Feature Article
Winter, 2009 |
CLAIMS LAW
A SUPPLEMENT TO CLAIMS LAW COURSES IN CASUALTY, PROPERTY, WORKERS
COMPENSATION, FRAUD INVESTIGATION AND AUTOMOBILE |
BYSTANDER EMOTIONAL DISTRESS CLAIMS
[Ref: Tort Theories and Defenses, Para. 2.03]
The Colberts were awakened at 3 a.m. by a ringing telephone. They learned that their 21-year-old daughter who had been boating at a nearby lake was missing. Mr. Colbert immediately drove to the lake to find that police, fire department, and ambulances had already arrived. From approximately 100 yards away, he watched a boat search for his daughter and, at approximately 6 a.m., he saw a buoy float to the lake’s surface, signifying that a body had been found. He saw his daughter’s body pulled by her arm over the side of the boat, and saw the police bring a stretcher and place a sheet over her body. It was later learned that she drowned as a result of carbon monoxide poisoning from the boat’s exhaust. In addition to a wrongful death action against the boat manufacturer, Mr. Colbert sued as a bystander for negligent infliction of emotional distress. The Washington Supreme Court, in Colbert v. Moomba Sports, Inc., 176 P3d 497 (Wash. 2008), dismissed the bystander claim because, among others things, Mr. Colbert was not at the accident scene at the time of the accident, nor did he see his daughter’s injuries “shortly after” they occurred. The court explained that Washington law requires that the plaintiff experience “conditions that can be said to be a continuation of ‘an especially horrendous event’,” such as “a crushed body, bleeding, cries of pain, or dying words.”

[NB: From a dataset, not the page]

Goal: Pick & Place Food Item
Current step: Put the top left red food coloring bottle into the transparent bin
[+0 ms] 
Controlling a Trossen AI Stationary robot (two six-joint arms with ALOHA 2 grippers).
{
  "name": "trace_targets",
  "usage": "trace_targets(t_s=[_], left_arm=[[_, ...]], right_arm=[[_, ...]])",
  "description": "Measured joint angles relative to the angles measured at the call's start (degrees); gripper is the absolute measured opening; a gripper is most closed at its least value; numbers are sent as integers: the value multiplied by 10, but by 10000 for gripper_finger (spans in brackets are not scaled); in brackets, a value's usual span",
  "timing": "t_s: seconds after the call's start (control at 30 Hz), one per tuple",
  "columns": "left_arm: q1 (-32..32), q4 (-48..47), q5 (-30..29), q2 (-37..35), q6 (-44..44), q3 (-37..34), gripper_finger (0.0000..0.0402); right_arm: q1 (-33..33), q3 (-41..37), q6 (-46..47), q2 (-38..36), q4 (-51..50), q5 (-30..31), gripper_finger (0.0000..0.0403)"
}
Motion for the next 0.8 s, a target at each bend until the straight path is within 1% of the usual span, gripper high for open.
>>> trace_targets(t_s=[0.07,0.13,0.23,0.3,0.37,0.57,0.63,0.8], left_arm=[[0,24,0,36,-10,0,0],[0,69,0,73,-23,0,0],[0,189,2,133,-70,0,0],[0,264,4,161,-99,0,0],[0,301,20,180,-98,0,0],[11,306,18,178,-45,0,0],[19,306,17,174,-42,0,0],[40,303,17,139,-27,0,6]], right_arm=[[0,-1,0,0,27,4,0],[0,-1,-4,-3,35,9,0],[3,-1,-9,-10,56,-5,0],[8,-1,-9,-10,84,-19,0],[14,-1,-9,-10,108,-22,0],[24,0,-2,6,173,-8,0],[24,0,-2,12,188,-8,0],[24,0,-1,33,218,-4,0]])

Several months later, the Tennessee Supreme Court decided a somewhat similar bystander claim. In Eskin v. Bartee, 262 SW3d 727 (Tenn. 2008), Ms. Eskin learned that her son, Brendan, had been hurt in an accident at school. Assuming that it was a minor accident, Ms. Eskin and her younger son drove to the school where they found Brendan lying on the pavement in a pool of blood. Ms. Eskin and the injured child’s brother filed suit against a number of defendants responsible for the accident, alleging negligent infliction of emotional distress. The Supreme Court of Tennessee ruled that the plaintiffs’ allegations established a prima facie bystander claim because the plaintiffs observed Brendan “in a seriously injured state” at the scene of the accident “shortly after” the accident occurred.
The result was different in each case even though the courts used essentially the same rule. The reason is that the facts of the two cases are slightly different. Both cases involved plaintiffs who arrived on the scene after the accident occurred. In the Washington case, however, the plaintiff did not actually see his daughter until hours afterwards and even then he observed from a distance across a lake. In the Tennessee case, the plaintiffs saw the victim immediately after the accident and from close up.